What is the relationship between big data and data mining?

Data mining is based on database theory, machine learning, artificial intelligence, modern statistics of the rapid development of the interdisciplinary, in many fields have applications. It involves a lot of algorithms, derived from machine learning neural networks, decision trees, but also based on statistical learning theory of support vector machines, classification regression trees, and correlation analysis of many algorithms. Data mining is defined as finding meaningful patterns or knowledge from large amounts of data.

Big data has three important characteristics: large volume of data, complex structure, and fast data update rate. Due to the development of Web technology, the automatic preservation of data generated by web users, and the continuous collection of data by sensors, as well as the development of mobile Internet, the speed of automatic data collection and storage is accelerating, the amount of data around the world is expanding, and the storage and computation of data exceeds the capacity of individual computers (small and mainframe computers), which poses a challenge to the implementation of data mining techniques (in general, the The implementation of data mining is based on a single small or mainframe computer, which can also perform parallel computation).Google proposed a distributed storage file system, which developed the later concepts of cloud storage and cloud computing.
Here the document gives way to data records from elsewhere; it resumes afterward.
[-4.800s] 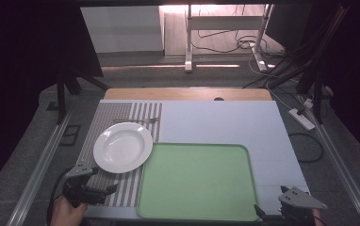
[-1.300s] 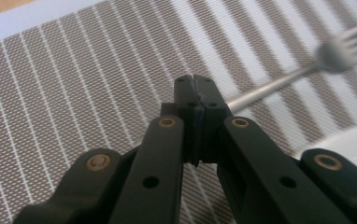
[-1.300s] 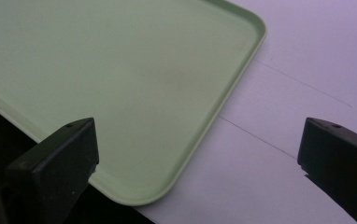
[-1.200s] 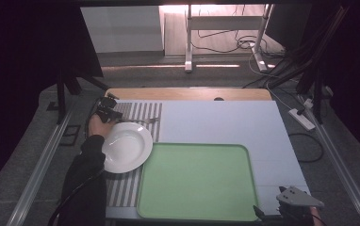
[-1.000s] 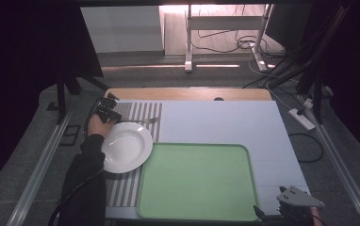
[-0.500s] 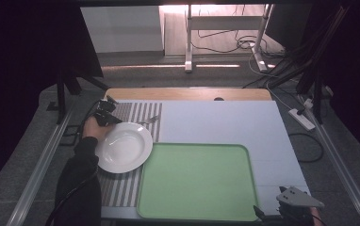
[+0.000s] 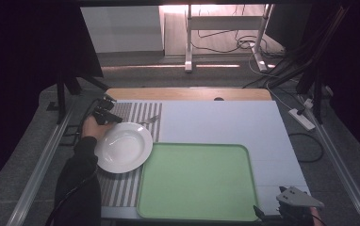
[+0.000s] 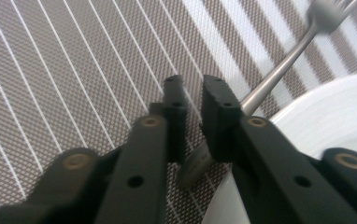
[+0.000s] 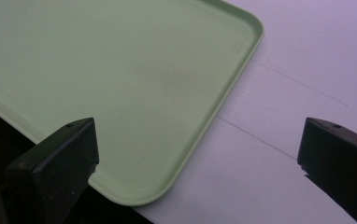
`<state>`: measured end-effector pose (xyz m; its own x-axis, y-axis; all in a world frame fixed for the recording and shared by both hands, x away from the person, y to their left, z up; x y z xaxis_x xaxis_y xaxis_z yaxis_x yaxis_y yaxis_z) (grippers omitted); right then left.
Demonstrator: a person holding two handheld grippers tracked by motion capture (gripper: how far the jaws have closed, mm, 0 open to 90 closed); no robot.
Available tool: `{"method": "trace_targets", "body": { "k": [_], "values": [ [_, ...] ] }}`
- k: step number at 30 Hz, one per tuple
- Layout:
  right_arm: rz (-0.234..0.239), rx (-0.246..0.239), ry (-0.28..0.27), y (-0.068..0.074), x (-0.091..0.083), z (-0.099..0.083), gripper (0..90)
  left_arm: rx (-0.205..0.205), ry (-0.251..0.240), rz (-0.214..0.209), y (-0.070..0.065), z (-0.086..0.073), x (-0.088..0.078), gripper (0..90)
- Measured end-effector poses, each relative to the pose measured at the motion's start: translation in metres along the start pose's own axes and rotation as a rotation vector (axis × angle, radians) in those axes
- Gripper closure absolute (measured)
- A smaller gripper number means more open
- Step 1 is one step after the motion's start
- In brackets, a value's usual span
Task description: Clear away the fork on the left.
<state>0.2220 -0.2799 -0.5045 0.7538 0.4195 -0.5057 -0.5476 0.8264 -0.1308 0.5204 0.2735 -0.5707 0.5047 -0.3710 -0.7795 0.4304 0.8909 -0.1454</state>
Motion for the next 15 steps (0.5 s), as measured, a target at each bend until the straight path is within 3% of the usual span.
{"method": "trace_targets", "body": {
  "k": [3, 8, 13, 15],
  "values": [
    [-0.001, 0.001, 0.002, 0.000, 0.000, 0.000, 0.0, 0.006, -0.035, -0.012, -0.004, 0.007, -0.001, 64.0],
    [0.000, 0.000, 0.001, 0.000, 0.000, 0.000, 0.0, 0.022, -0.073, -0.044, -0.017, 0.017, 0.007, 34.2],
    [0.000, 0.003, 0.002, 0.000, 0.000, 0.000, 0.0, 0.031, -0.052, -0.097, -0.034, 0.023, 0.022, 14.2],
    [0.000, 0.002, 0.002, 0.000, 0.000, 0.000, 0.0, 0.050, -0.019, -0.109, -0.039, 0.023, 0.028, 7.4]
  ]
}}
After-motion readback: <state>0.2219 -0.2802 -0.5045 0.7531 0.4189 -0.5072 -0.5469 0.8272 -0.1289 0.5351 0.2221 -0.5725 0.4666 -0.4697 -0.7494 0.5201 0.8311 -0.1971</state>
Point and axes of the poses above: each handheld gripper's, and its own axes: x roughly forward along the jaws, z roughly out of its top, y roughly to its left, the point moved 7 cm from there along x, roughly forward along the jaws, and after that the axes turned 12 degrees about -y, right-handed, at the moved point
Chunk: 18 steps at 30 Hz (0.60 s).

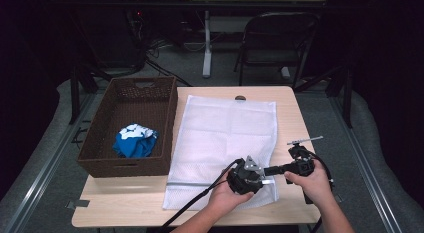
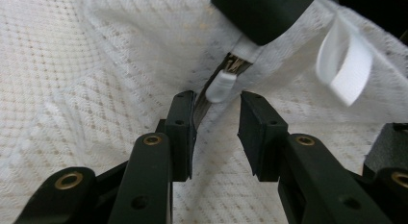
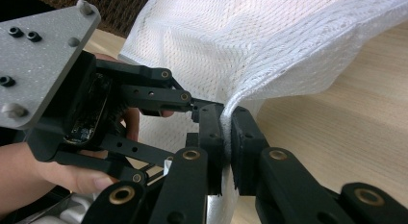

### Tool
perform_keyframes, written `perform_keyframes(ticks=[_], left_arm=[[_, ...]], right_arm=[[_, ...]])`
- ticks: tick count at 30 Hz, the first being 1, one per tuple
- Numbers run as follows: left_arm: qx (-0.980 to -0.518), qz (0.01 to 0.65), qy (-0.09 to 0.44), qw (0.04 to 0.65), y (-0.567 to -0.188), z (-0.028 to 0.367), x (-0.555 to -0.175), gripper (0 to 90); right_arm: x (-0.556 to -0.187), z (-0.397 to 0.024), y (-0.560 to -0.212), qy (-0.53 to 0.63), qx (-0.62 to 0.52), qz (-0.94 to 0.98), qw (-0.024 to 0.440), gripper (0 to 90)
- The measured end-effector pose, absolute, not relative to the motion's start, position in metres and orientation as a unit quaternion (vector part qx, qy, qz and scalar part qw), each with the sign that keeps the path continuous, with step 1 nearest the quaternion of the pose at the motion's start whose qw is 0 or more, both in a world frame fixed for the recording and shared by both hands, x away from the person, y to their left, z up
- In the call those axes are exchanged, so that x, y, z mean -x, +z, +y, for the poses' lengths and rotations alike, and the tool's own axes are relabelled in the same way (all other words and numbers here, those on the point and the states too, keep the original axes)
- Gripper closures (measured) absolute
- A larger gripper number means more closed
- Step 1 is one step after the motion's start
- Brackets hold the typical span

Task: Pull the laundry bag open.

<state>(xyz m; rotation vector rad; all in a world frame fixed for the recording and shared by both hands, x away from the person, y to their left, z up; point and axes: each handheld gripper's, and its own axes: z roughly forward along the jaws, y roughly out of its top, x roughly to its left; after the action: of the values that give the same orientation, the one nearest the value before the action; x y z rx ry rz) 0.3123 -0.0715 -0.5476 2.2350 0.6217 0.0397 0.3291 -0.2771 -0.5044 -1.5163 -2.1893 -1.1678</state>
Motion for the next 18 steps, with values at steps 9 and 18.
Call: perform_keyframes(ticks=[9, 18], left_arm=[[-0.884, 0.241, 0.014, 0.401, -0.5471, -0.0720, -0.3116, 68.8], [-0.881, 0.244, 0.017, 0.405, -0.5468, -0.0703, -0.3142, 65.0]], right_arm=[[-0.3289, -0.2724, -0.5057, -0.401, 0.511, -0.751, 0.119, 84.8], [-0.3283, -0.2710, -0.5042, -0.405, 0.505, -0.754, 0.115, 84.9]])
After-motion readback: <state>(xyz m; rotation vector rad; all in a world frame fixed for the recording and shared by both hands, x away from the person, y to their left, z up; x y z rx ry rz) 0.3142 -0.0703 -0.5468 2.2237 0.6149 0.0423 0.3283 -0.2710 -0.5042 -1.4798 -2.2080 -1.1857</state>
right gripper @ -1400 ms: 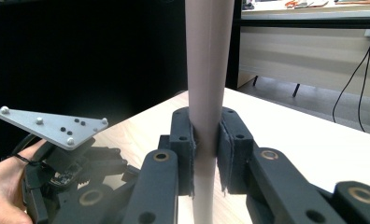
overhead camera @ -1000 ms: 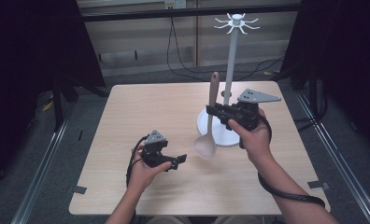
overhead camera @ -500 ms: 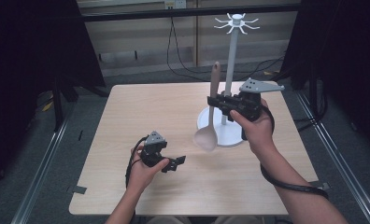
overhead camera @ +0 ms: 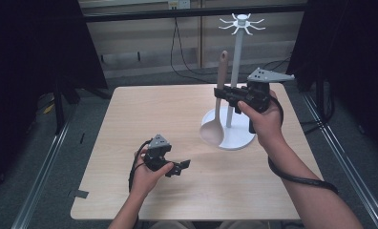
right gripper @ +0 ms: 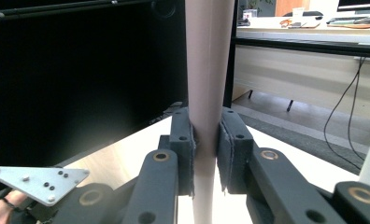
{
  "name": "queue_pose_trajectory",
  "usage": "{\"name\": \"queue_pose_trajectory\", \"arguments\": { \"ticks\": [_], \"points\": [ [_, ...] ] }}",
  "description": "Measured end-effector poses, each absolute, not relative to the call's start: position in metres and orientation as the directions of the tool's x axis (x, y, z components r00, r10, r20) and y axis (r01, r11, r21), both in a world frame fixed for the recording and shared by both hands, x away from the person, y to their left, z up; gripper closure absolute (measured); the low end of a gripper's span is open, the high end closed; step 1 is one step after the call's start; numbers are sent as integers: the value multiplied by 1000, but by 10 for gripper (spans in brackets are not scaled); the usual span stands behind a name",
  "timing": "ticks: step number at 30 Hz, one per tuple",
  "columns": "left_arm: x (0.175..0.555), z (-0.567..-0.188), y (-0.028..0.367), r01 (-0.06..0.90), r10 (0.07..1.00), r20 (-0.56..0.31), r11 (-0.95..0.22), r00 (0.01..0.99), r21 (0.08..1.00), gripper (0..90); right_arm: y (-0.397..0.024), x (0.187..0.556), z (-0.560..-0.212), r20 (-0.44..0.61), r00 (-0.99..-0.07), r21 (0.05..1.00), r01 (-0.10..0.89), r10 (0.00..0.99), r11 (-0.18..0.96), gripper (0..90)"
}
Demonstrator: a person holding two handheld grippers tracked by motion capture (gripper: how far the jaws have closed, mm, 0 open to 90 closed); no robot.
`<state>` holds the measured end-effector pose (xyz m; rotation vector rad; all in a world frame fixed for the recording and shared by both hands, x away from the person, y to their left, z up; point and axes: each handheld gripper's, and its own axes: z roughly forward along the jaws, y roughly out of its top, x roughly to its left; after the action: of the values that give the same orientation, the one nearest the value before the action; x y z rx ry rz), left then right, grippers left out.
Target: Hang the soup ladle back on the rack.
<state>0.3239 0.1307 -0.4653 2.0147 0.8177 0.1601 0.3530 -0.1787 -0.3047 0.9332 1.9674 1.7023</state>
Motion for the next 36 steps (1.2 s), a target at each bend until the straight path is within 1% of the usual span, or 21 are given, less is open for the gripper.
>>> {"name": "queue_pose_trajectory", "arguments": {
  "ticks": [5,14,18,36],
  "points": [
    [324,-465,131,488,606,-206,-347,768,801,13,-179,358,-295,128,-707,972,230,695,55,782],
    [324,-465,130,488,605,-210,-341,768,803,13,-182,367,-280,135,-691,974,224,710,33,782],
    [323,-466,129,487,602,-205,-353,772,799,13,-184,370,-273,113,-687,976,212,717,49,782],
    [323,-467,128,491,601,-209,-354,771,796,13,-192,382,-275,155,-672,971,238,724,13,782]
  ]
}}
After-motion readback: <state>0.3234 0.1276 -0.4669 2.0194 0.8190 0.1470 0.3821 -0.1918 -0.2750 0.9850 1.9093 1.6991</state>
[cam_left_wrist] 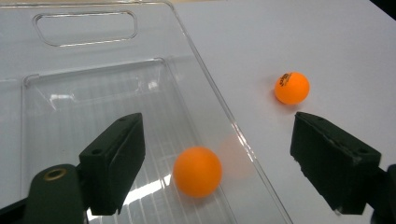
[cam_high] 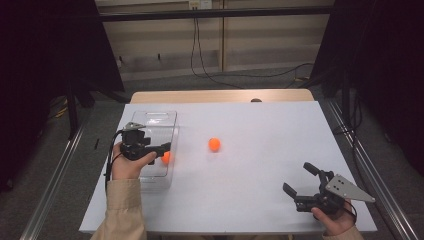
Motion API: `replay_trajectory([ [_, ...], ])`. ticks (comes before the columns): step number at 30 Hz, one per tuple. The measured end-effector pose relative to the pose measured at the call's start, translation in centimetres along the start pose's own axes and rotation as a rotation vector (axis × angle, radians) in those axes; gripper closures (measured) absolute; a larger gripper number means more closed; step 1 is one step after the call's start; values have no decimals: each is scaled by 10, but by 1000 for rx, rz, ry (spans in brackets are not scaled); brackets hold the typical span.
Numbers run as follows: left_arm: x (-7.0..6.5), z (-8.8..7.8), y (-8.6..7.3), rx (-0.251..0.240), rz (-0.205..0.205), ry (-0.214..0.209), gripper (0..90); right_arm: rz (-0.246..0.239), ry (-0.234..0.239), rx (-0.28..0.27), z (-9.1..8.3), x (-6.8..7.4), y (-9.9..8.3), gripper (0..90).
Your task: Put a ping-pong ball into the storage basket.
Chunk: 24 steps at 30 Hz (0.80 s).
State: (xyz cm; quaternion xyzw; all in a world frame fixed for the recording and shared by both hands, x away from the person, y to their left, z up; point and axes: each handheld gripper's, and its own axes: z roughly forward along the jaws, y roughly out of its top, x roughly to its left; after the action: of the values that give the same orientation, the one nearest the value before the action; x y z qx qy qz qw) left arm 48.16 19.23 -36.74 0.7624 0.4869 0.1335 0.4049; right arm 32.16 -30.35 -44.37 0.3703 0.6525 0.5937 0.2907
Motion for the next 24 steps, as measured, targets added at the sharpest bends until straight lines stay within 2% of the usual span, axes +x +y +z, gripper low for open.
replay_trajectory([
  [5, -6, 1, 3, 14, 30, -22, 147, 3, 1, 3, 0, 0, 0, 13],
  [6, -9, 2, 3, -1, 11, -19, 141, 1, 2, 3, -1, 0, 0, 13],
  [7, -9, 1, 3, 12, 32, -26, 136, 1, 0, 0, 0, 0, 0, 13],
  [17, -13, 4, 5, 2, 27, -39, 114, -1, 1, 1, 0, 0, 0, 13],
  [19, -13, 3, 5, 11, 45, -43, 114, -1, 1, 0, 0, 0, 0, 13],
  [20, -15, 4, 5, -4, 31, -41, 114, -2, 1, 0, 0, 0, 0, 13],
  [23, -17, 5, 6, -15, 21, -46, 111, -2, 1, 1, 0, 0, 0, 13],
  [24, -17, 5, 6, -3, 37, -49, 110, -1, 1, 1, 0, 0, 0, 13],
])
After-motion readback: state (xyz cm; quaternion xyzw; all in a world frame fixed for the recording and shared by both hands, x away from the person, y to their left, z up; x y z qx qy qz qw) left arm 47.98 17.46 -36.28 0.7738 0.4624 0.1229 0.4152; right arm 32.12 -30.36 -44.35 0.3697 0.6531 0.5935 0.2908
Big data needs to be mapped into small units for computation and then all the results are integrated in what is known as the map-reduce algorithmic framework. Calculations performed on individual computers still require the use of some data mining techniques, the difference being that some of the original data mining techniques are not always easily embedded in the map-reduce framework, and some algorithms need to be adapted.

In addition, the increased processing power of big data poses new challenges for statistics. Statistical theories are often built on samples, whereas in the era of big data, it may be possible to get the whole, and no longer a non-putback sample of the whole.